Dr Boyd Peters has urged north residents to continue to adhere to social distancing guidelines in the weeks ahead, as efforts to slow the spread of coronavirus continue.
Recent evidence from across the globe has shown that limiting social contact is beginning to make headway.
Dr Peters said: “I want to thank the public for their ongoing support in following the national guidance on social distancing.
“The statistical evidence from around the world shows that the social distancing measures are starting to work in slowing down the spread of the virus.
“However, it is important we don’t become complacent.
“We understand that social distancing is challenging for people, especially those who are separated from family members during this time, but I would urge everyone to continue the collective effort.”
Dr Peters added: “I would ask everyone to protect those in your community who are most vulnerable; by complying with social distancing you can be a hero. You can save lives. Please stay at home.”
More people are now buying essential groceries online, to be delivered to their doors, but Highlands and Islands MSP Donald Cameron has called for shoppers to show “restraint” when placing orders.
The Conservative politician said that constituents falling into the “vulnerable” category face a three-week wait for a viable slot and he believes “able-bodied” residents have been using the service unnecessarily.
Mr Cameron said: “I have been contacted by local residents, some of whom have disabilities, who are having great difficulty in securing delivery slots because of the surge in demand for this service.
“We should remember that for some people this is a lifeline service, as they find it very challenging to physically shop in person.”
Mr Cameron is now writing to supermarket chief executives urging them to prioritise certain customers when orders begin to flood in.
He said: “I know that some vulnerable people are being helped by friends and neighbours and that is very encouraging indeed, but others are not so fortunate and are experiencing real anxiety because of this.
“So please consider whether you really do require a delivery to your home and, if you do, please make sure you use the service sparingly and for essential items.”

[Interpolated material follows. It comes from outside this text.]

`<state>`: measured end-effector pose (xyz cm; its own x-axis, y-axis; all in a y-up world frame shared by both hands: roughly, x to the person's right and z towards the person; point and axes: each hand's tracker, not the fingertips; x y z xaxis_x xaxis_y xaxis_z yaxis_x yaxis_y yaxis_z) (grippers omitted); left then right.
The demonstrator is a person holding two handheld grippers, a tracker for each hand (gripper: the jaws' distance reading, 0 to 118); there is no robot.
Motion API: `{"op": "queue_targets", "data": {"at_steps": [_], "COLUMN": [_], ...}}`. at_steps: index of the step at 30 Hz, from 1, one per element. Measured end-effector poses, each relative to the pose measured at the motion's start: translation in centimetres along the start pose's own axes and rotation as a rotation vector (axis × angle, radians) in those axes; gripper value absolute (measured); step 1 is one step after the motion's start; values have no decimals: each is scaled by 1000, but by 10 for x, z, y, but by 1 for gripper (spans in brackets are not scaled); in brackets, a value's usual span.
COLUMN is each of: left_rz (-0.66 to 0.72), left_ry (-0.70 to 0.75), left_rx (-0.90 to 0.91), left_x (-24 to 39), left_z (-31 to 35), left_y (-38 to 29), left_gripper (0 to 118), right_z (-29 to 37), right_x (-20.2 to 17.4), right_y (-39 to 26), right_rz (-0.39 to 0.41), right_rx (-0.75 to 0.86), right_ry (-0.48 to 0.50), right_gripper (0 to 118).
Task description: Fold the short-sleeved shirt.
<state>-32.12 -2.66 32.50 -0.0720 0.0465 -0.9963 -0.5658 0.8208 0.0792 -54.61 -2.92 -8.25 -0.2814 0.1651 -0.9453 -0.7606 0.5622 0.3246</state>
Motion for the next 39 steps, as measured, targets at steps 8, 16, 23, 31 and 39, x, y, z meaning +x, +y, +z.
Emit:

Inverness Chamber of Commerce chief executive, Stewart Nicol, highlighted the importance of shopping locally for those able to get out and about to pick up important items.

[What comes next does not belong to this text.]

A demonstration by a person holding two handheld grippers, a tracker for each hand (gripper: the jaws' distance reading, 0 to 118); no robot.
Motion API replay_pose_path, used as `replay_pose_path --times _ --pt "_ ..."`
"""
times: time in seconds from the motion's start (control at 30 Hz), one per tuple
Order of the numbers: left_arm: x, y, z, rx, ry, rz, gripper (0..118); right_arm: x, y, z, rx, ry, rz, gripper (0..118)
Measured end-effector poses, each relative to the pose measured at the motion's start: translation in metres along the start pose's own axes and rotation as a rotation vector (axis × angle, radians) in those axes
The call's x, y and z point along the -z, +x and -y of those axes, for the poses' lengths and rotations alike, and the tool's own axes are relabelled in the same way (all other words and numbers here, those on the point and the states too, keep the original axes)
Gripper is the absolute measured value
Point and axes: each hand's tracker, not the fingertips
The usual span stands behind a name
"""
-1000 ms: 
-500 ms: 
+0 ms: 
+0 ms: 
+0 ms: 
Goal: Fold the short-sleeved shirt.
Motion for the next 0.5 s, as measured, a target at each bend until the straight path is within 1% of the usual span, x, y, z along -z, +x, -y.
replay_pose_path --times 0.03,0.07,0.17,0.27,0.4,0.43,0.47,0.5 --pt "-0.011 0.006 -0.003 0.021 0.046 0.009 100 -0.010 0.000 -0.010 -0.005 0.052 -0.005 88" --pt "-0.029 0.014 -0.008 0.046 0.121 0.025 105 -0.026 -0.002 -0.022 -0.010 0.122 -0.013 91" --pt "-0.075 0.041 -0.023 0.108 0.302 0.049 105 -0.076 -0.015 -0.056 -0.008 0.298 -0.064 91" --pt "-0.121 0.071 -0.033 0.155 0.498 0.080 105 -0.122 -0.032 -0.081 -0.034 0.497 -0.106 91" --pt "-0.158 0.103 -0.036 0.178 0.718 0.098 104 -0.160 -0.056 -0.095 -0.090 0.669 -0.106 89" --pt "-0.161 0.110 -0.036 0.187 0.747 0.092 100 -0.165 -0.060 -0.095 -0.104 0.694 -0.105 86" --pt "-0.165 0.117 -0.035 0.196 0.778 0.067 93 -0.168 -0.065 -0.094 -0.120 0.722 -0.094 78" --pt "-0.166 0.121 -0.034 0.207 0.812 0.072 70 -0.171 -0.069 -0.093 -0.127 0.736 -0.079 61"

He added: “There are a number of local businesses in and across Inverness that are offering food delivery for a range of fresh produce, as well as staples like bread and milk. I think that is really innovative and it’s a fantastic service.”
Among dozens of community groups set up to ensure vulnerable people can receive shopping are Covid-19 Mintlaw Matters.

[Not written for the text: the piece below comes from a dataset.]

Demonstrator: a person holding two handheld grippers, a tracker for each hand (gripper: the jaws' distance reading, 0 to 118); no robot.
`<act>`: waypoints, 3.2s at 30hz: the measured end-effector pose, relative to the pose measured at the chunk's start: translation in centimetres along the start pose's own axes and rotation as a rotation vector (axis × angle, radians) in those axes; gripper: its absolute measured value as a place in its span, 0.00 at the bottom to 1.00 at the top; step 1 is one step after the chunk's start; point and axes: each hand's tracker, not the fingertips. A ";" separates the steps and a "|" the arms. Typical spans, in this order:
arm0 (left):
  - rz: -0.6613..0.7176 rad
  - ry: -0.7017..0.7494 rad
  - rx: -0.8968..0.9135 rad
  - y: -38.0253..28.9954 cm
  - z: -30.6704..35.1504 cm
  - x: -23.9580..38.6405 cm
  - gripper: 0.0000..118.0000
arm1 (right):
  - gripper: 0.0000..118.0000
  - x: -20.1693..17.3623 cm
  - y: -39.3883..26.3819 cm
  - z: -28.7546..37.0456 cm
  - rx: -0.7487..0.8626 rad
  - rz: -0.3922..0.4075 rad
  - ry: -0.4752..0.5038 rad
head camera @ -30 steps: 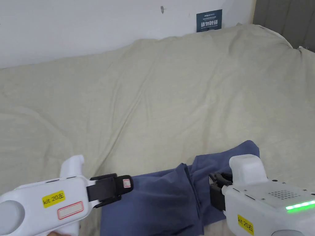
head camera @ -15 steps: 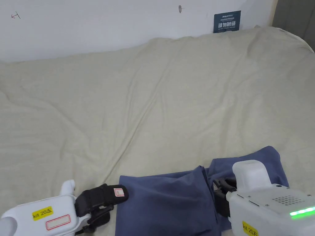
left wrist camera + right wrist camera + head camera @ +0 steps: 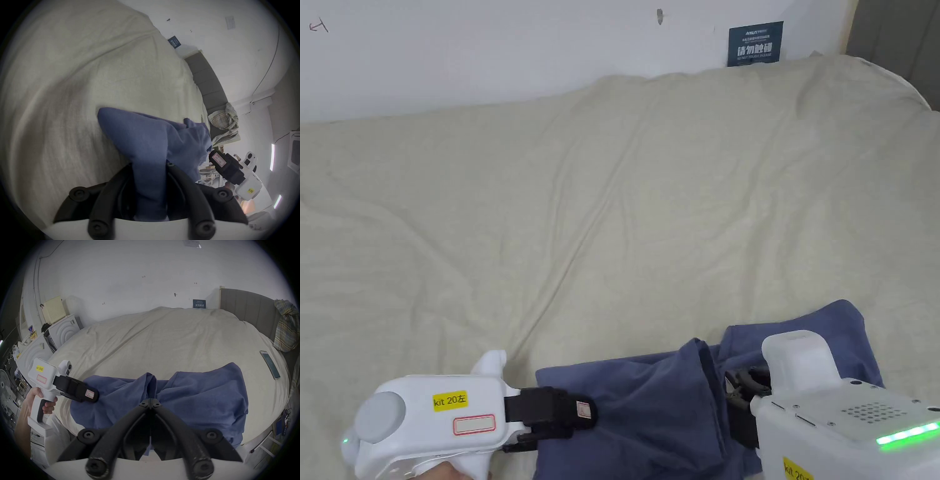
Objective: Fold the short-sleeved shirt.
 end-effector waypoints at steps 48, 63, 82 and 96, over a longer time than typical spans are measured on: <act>-0.247 0.221 -0.071 0.1 1.2 14.9 0.12 | 0.00 4.8 -1.4 3.6 0.055 -0.116 -0.016; -0.394 0.153 0.047 0.1 0.3 16.2 0.98 | 0.00 6.7 -2.2 3.9 0.015 -0.147 -0.022; -0.349 0.178 -0.105 -3.4 -7.1 13.9 0.00 | 0.00 6.8 -2.3 3.8 0.014 -0.129 -0.036; -0.436 0.102 -0.168 -6.3 -9.8 15.7 0.00 | 0.00 7.0 -1.8 4.9 0.021 -0.107 -0.066</act>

At an initial meeting in the north-east village there were only six people, but 60 volunteers came forward in the space of a week following the creation of a Facebook page.
Flyers were printed and distributed throughout the area highlighting the type of help that could be given, including shopping, delivering prescriptions and dropping off free school meals.
Neighbouring communities such as Auchnagatt, Maud, Strichen and New Pitsligo can also receive help.